» **INFORMATION PROVIDED**

▶

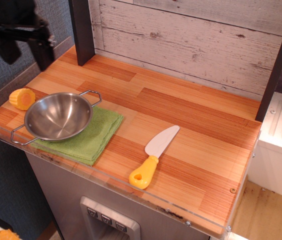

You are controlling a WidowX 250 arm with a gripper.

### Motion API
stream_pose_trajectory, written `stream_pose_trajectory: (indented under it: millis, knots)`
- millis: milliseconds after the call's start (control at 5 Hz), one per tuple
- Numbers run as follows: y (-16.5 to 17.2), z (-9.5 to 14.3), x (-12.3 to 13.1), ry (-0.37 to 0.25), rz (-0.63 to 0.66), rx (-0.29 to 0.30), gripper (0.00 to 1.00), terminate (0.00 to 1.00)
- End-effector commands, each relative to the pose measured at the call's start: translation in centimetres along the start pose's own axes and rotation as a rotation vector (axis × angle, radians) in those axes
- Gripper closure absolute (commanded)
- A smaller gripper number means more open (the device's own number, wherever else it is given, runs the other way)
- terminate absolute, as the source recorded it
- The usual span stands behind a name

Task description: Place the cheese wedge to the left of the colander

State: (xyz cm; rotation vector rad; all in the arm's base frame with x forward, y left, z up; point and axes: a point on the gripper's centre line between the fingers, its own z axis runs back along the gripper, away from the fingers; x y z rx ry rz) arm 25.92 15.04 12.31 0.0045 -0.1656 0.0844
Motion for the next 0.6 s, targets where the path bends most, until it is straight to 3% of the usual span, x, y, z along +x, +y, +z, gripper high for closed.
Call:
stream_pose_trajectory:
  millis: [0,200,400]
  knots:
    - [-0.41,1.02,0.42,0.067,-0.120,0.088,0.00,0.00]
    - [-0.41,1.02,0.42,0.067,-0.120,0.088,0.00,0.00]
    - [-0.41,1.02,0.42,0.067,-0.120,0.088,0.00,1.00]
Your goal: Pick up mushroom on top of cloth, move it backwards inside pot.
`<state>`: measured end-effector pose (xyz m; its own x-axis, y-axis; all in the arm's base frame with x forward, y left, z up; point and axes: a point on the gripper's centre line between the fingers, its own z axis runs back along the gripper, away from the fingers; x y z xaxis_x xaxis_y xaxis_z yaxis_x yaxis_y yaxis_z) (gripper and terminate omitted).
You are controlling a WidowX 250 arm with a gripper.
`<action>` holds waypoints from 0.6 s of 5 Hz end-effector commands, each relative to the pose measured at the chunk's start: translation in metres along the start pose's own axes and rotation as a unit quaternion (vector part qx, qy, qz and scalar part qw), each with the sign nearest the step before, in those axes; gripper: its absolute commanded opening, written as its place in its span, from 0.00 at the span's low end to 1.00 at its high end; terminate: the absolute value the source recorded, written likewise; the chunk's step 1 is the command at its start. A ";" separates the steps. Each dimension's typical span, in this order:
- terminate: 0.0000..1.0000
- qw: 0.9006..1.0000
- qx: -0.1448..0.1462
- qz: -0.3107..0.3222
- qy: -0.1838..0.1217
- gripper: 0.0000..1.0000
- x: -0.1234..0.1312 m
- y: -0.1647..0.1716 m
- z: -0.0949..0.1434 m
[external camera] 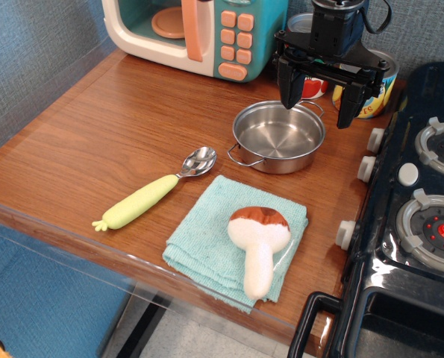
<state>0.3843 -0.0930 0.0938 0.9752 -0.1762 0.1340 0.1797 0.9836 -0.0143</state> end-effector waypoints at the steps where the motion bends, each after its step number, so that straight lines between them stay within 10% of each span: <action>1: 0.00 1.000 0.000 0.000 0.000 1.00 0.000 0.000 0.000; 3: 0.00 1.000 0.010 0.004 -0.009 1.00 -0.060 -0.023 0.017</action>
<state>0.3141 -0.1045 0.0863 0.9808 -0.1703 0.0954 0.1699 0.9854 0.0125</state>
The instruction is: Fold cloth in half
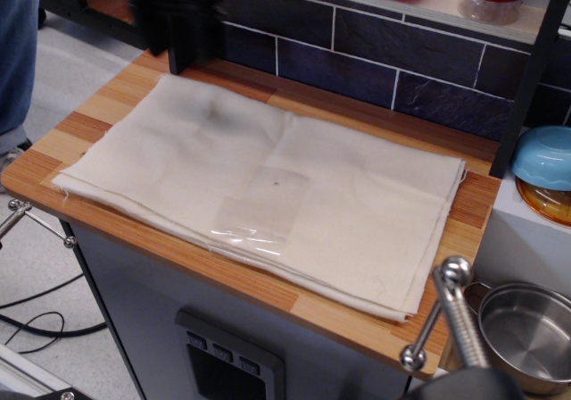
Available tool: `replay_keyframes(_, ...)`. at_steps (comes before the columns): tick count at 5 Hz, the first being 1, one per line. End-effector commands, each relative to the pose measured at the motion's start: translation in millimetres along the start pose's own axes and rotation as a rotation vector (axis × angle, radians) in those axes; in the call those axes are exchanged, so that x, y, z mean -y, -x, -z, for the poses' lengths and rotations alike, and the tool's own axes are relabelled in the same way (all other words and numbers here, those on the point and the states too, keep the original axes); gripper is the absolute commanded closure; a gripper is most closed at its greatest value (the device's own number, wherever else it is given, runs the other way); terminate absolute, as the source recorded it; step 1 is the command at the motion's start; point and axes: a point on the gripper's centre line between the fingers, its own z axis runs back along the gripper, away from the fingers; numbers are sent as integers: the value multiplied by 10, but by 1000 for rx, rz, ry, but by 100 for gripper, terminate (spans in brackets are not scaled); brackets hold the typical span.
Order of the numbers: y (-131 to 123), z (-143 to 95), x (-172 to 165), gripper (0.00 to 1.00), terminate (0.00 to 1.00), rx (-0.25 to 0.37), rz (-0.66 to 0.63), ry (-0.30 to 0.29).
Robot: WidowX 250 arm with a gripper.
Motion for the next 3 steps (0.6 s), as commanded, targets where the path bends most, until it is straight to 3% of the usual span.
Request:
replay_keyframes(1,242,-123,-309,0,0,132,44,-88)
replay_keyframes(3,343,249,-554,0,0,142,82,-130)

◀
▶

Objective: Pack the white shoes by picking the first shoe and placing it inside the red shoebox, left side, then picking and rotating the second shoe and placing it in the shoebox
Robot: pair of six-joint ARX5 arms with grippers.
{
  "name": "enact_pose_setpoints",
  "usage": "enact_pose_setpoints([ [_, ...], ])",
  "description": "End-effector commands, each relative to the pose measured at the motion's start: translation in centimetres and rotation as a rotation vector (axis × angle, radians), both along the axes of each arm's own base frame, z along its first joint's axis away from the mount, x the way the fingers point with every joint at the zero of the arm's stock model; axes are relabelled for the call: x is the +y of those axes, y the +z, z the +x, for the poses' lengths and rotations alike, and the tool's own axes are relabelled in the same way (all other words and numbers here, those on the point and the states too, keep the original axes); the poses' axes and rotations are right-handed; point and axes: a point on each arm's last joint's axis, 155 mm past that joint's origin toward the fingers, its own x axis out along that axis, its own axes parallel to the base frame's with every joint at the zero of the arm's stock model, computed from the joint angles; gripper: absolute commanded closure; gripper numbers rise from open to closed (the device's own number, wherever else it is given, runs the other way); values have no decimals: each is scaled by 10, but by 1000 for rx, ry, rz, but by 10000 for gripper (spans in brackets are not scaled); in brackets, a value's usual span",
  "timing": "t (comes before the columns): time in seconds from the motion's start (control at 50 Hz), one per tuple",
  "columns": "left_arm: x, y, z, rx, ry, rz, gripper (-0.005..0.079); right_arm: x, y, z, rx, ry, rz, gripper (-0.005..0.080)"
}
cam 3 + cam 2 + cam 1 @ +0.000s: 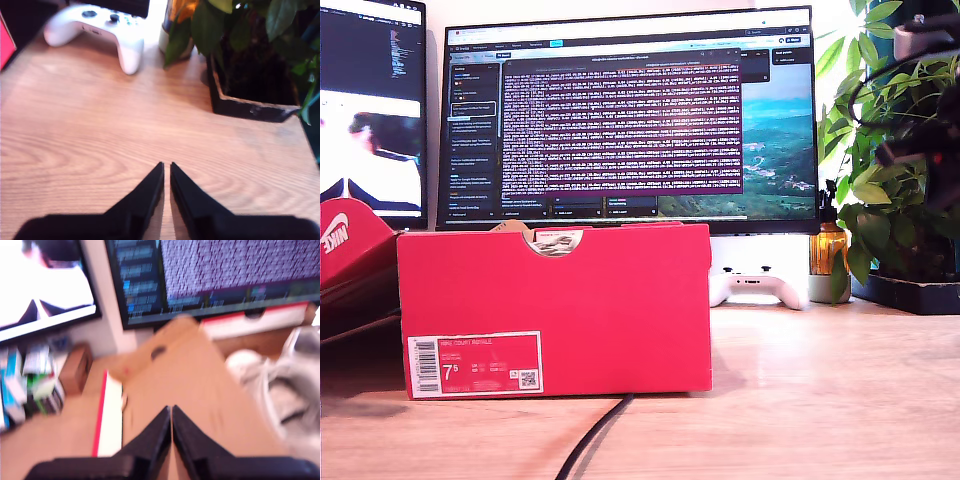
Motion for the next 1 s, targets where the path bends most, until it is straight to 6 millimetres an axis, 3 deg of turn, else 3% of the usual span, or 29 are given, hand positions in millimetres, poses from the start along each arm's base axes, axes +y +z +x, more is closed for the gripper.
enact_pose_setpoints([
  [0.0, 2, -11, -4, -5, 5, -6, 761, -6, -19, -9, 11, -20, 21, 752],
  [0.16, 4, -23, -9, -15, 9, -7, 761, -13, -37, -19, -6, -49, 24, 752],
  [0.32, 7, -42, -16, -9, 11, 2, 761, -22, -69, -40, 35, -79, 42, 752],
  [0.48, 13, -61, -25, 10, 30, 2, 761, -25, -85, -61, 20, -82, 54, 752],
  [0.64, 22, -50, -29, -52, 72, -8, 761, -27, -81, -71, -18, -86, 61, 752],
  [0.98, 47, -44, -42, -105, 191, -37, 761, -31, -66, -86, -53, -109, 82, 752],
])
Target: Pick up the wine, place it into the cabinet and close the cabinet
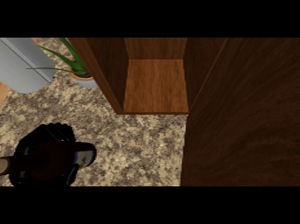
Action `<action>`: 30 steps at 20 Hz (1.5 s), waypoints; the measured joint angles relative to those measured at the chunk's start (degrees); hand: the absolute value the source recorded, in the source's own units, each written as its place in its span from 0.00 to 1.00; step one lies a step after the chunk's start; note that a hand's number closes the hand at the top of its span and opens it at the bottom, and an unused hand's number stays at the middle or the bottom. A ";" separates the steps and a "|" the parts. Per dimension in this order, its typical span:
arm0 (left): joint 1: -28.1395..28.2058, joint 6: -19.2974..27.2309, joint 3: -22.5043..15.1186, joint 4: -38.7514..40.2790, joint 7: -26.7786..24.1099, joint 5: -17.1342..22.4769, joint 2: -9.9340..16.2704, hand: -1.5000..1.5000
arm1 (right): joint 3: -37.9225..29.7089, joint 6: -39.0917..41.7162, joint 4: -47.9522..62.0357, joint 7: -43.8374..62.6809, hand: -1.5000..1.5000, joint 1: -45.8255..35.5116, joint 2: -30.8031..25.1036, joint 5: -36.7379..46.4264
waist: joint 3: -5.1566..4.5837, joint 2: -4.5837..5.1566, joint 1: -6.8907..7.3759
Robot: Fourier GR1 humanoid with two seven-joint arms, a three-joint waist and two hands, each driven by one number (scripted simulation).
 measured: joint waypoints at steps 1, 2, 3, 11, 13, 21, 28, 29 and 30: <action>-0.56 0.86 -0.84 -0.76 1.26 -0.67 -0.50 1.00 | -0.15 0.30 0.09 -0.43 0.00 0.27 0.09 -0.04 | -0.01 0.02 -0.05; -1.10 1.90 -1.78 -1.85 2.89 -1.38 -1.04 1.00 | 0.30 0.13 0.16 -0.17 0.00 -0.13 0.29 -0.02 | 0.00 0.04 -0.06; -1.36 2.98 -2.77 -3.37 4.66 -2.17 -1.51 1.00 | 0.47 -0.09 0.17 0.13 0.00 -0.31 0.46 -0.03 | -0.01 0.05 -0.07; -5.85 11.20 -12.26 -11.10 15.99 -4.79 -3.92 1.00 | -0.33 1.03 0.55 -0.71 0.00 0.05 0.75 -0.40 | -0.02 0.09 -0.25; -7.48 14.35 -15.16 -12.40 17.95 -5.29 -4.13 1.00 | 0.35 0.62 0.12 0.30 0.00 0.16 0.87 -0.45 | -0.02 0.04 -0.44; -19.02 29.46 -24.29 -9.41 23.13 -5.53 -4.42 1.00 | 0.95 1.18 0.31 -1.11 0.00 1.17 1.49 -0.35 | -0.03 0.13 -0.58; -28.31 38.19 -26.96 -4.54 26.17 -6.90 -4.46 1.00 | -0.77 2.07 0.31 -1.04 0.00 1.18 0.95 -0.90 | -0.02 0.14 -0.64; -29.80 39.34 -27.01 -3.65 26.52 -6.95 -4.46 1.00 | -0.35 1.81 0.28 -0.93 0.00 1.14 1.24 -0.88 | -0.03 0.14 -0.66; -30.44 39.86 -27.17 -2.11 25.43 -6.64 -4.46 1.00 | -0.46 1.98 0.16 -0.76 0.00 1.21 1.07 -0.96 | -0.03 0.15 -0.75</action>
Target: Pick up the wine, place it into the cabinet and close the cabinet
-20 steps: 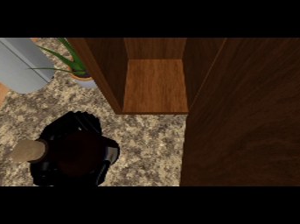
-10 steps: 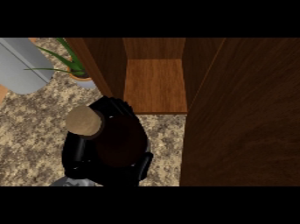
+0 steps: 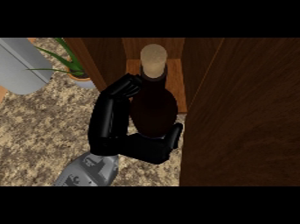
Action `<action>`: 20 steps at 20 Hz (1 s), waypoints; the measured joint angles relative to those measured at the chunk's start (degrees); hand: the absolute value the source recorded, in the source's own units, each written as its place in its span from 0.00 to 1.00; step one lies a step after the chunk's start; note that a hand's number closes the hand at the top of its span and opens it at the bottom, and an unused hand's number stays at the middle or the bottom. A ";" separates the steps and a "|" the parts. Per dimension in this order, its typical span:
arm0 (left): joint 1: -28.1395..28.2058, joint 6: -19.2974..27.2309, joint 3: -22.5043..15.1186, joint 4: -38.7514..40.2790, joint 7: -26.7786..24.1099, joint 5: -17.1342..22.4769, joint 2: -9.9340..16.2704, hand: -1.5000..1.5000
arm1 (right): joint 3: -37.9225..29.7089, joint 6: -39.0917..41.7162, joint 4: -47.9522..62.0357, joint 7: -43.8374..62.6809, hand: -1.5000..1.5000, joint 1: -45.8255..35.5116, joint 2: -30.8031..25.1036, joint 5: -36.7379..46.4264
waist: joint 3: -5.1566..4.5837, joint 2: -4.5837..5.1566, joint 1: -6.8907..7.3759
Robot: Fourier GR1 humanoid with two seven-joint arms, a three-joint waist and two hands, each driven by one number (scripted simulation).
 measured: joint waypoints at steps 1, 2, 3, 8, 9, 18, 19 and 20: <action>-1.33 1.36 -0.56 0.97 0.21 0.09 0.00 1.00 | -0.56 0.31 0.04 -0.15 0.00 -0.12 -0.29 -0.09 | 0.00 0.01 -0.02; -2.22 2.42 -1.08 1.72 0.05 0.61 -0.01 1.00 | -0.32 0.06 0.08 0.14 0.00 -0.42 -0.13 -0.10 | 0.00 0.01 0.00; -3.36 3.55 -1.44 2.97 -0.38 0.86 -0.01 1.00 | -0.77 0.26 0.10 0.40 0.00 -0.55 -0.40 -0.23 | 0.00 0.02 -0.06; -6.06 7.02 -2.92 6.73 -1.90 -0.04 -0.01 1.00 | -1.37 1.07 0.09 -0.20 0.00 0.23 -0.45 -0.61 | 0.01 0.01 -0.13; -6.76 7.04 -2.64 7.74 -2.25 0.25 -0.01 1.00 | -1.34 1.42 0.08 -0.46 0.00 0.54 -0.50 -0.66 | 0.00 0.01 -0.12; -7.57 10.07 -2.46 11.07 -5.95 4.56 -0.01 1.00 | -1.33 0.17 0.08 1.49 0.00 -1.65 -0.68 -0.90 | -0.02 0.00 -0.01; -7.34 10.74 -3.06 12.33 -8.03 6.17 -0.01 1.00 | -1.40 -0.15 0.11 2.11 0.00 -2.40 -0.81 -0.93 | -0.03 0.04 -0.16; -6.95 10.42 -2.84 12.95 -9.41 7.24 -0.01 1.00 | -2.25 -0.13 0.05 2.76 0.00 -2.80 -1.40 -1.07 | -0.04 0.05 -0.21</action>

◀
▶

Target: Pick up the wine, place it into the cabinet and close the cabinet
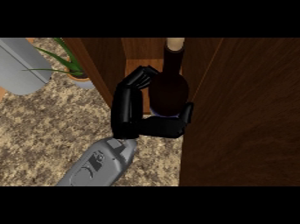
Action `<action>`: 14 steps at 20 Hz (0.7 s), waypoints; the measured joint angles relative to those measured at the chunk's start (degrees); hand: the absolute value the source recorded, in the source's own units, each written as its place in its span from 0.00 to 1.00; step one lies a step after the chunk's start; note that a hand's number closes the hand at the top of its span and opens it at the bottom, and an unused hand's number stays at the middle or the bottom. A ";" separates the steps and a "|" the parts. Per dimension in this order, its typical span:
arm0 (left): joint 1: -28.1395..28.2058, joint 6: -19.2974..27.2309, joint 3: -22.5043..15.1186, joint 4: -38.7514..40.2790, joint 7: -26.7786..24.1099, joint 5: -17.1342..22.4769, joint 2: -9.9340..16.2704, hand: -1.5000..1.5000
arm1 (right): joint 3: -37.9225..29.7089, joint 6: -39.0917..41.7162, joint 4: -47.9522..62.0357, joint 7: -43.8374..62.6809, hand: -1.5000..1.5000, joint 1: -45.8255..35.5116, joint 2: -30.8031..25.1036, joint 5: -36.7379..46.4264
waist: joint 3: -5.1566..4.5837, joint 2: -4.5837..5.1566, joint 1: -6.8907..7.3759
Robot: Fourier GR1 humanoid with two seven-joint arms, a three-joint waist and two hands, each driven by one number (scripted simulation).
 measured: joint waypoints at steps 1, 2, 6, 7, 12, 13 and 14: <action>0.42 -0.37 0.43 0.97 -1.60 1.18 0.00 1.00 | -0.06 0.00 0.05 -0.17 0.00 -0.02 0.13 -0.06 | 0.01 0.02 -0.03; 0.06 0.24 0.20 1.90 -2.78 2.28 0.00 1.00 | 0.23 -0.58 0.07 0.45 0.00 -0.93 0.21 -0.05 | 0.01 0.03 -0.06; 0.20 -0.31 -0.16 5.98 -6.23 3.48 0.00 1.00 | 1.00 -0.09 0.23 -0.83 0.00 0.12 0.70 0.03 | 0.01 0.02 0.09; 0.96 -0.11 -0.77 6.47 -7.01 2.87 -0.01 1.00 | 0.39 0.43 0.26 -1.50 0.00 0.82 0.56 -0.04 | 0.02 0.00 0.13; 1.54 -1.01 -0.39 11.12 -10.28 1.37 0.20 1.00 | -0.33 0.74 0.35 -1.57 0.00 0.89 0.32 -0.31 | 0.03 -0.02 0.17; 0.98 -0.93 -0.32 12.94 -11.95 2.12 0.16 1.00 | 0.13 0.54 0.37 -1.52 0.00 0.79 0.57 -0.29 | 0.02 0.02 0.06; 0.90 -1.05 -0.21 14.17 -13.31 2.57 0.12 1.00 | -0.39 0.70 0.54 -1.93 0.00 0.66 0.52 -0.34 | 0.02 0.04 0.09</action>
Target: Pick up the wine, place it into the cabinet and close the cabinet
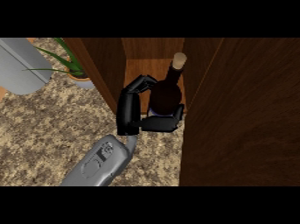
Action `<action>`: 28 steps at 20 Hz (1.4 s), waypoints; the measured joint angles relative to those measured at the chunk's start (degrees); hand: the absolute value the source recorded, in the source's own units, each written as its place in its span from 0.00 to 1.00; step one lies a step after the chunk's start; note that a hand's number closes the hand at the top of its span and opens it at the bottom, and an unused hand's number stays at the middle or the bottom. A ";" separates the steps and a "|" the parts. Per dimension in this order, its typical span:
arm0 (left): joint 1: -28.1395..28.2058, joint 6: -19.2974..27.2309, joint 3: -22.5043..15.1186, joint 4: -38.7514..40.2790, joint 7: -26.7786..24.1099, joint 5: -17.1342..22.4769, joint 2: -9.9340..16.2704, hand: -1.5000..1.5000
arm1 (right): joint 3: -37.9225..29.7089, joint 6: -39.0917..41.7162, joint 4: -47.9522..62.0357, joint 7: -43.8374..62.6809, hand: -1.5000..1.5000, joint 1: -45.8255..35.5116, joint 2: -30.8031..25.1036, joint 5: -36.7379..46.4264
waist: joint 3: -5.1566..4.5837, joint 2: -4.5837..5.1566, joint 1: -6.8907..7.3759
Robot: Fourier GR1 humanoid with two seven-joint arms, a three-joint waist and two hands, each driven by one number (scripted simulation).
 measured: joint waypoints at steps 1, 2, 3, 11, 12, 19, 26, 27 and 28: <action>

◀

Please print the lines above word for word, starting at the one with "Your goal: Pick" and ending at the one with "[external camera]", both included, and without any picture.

» **EXERCISE ANSWER**
Your goal: Pick up mushroom on top of cloth, move it backwards inside pot.
`<state>`: measured end-effector pose (xyz m; its own x-axis, y-axis; all in the arm's base frame with x forward, y left, z up; point and axes: a point on the gripper's centre line between the fingers, its own z axis runs back along the gripper, away from the fingers; x y z xaxis_x xaxis_y xaxis_z yaxis_x yaxis_y yaxis_z) (gripper and terminate omitted).
You are controlling a WidowX 250 arm with a gripper.
`<action>` holds waypoints from 0.6 s of 5 Hz end-effector commands, each relative to the pose measured at the chunk's start: translation in metres along the start pose's own axes and rotation as a unit quaternion (vector part qx, qy, qz and scalar part qw), each with the sign nearest the step before, in those axes; gripper: its absolute commanded opening, written as its place in its span, from 0.00 at the span's low end to 1.00 at its high end; terminate: the absolute value the source recorded, written likewise; the chunk's step 1 is the command at its start. A ";" separates the steps. Each dimension's typical span, in this order:
- terminate: 0.0000..1.0000
- qw: 0.9006..1.0000
- qx: -0.1448..0.1462
- qz: -0.3107..0.3222
- qy: -0.1838..0.1217
- gripper: 0.0000..1.0000
- x: -0.1234..0.1312 m
- y: -0.1647..0.1716 m
- z: -0.0949..0.1434 m
[external camera] 

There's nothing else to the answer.